Since 1969 when Lassa fever was first reported in Lassa village, Borno State, the disease has remained endemic in Nigeria. Every year, the country battles to contain the spread of the disease, which occurs mainly in the dry season between the months of November and May. No vaccine has been developed to tackle the disease, 51 years on. What the country has achieved so far is the creation of three main treatment centres at Irrua Specialist Teaching Hospital, Edo; Federal Medical Centre, Owo and Alex Ekwueme Federal Teaching Hospital, Abakaliki. This has resulted in near knee-jerk approach towards curbing the transmission of the infection at the turn of each year, but without the desirable outcome most times.

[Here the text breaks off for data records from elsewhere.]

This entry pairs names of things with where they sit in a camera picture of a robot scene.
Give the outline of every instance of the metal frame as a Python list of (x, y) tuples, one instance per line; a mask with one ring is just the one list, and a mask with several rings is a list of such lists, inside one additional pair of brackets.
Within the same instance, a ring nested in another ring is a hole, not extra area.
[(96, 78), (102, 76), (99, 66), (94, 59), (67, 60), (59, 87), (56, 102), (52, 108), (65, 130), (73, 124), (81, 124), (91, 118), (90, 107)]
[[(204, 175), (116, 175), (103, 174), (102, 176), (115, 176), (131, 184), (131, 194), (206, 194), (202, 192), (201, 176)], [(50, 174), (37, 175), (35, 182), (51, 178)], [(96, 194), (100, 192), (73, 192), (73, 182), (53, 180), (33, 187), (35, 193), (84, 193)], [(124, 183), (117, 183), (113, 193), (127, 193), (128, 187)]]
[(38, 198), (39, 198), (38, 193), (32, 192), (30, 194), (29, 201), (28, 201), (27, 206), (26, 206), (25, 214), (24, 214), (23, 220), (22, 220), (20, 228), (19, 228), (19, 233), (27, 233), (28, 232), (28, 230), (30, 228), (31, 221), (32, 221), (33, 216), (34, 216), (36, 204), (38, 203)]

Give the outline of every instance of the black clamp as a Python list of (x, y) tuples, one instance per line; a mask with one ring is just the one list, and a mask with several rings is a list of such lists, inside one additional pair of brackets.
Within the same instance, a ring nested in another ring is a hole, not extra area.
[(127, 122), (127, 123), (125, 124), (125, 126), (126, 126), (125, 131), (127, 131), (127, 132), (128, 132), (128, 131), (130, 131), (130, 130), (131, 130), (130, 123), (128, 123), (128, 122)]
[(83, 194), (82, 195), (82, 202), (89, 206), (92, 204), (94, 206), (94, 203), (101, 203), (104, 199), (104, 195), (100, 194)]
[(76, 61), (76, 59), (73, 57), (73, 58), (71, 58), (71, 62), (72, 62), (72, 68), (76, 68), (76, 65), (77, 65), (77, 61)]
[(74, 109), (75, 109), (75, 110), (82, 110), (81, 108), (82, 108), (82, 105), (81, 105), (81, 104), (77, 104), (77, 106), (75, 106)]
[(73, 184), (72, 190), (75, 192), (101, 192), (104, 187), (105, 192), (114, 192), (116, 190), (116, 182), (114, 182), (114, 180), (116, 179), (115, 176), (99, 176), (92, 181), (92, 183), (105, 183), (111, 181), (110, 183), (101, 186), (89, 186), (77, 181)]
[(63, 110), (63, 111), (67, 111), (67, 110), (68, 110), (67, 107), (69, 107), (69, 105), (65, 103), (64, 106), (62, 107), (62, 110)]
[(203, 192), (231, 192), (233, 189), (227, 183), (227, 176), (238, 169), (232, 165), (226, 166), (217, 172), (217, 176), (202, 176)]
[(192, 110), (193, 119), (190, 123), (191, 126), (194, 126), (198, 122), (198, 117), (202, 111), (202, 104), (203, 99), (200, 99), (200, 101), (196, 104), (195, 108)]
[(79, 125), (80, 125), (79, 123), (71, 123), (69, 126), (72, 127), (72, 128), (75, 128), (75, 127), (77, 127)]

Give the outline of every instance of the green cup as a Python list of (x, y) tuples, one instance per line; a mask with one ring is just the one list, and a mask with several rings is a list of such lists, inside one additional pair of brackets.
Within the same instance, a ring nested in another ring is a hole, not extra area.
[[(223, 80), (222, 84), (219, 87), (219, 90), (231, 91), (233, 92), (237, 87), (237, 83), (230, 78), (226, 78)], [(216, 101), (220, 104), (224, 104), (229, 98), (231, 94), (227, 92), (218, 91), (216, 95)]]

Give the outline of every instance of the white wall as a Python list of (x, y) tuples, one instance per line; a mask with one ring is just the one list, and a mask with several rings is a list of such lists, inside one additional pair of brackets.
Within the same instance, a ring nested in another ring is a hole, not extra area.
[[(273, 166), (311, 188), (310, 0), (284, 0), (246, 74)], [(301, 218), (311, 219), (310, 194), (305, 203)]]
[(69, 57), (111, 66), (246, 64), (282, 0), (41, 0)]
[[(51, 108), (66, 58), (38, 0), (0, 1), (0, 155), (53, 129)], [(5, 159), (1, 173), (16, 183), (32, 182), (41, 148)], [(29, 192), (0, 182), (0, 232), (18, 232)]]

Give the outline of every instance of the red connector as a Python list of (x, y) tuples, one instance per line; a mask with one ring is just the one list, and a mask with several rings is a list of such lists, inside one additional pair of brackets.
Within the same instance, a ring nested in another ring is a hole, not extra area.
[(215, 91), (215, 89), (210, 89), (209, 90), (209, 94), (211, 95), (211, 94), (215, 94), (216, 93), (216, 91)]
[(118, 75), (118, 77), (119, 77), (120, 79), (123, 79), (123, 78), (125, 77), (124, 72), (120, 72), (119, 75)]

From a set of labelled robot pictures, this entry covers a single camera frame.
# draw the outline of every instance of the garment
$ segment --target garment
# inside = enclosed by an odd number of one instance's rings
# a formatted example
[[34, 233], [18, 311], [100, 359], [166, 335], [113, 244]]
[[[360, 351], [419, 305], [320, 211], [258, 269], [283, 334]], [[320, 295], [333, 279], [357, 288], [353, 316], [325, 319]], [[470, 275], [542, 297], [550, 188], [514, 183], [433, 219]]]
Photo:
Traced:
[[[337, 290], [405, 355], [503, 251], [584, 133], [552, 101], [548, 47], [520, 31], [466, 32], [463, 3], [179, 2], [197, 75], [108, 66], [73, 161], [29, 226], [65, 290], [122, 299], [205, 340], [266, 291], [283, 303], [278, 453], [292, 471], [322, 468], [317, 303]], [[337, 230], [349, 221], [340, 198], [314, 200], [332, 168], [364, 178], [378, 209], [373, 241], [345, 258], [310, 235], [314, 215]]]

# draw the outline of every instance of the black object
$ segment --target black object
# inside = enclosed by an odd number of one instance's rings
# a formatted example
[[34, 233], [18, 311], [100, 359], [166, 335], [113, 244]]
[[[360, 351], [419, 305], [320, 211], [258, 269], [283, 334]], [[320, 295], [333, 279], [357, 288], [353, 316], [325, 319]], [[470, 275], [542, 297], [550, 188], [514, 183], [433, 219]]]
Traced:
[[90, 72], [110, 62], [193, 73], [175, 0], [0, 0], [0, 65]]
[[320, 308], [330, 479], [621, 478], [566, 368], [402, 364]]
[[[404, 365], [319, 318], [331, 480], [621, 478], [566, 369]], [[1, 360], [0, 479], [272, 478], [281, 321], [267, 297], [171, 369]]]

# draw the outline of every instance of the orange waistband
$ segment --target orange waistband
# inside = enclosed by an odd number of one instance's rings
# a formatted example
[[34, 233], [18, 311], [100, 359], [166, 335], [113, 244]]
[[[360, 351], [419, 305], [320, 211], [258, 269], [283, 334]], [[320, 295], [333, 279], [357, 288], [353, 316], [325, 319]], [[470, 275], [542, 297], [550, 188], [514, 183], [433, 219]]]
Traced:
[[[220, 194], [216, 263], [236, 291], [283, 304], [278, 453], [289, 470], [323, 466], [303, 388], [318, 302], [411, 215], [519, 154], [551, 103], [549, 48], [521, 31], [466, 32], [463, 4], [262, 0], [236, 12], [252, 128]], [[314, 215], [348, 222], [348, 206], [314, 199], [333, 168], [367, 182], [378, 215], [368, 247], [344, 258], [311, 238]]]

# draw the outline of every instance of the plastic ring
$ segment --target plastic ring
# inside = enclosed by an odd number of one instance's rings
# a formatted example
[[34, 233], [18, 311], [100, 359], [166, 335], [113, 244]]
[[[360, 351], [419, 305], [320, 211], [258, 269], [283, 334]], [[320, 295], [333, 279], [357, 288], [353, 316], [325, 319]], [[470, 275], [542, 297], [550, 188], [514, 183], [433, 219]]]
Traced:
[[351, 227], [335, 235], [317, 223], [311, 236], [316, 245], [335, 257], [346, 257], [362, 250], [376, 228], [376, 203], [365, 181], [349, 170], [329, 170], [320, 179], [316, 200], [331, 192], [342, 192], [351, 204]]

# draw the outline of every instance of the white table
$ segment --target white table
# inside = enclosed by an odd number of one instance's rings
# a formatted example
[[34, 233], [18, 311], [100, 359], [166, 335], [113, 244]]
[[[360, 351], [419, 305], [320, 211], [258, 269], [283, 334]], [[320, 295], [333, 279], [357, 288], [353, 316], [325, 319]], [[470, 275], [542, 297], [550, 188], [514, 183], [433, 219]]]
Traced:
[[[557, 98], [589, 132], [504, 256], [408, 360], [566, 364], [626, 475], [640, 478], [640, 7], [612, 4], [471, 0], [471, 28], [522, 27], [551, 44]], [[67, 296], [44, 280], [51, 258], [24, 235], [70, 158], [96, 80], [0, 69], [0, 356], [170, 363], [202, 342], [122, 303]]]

Records show that in 2018, the country experienced a huge outbreak in 23 states involving 3,498 suspects. Six hundred and thirty-three cases were confirmed among whom were 45 health workers. In 2019, the World Health Organisation (WHO) reported 327 cases of the disease (324 confirmed cases and three probable cases) across 20 states of the federation and the FCT. The disease killed 72 people in that year.
This year, the disease has already claimed 43 lives. The Minister of Health, Dr. Osagie Ehanire, confirmed this while addressing a press conference in Abuja last Tuesday. According to him, “as of January 28, 2020, a total of 258 confirmed cases, 41 deaths have been reported in 19 states with a majority of the cases being Ebonyi, Edo and Ondo states.”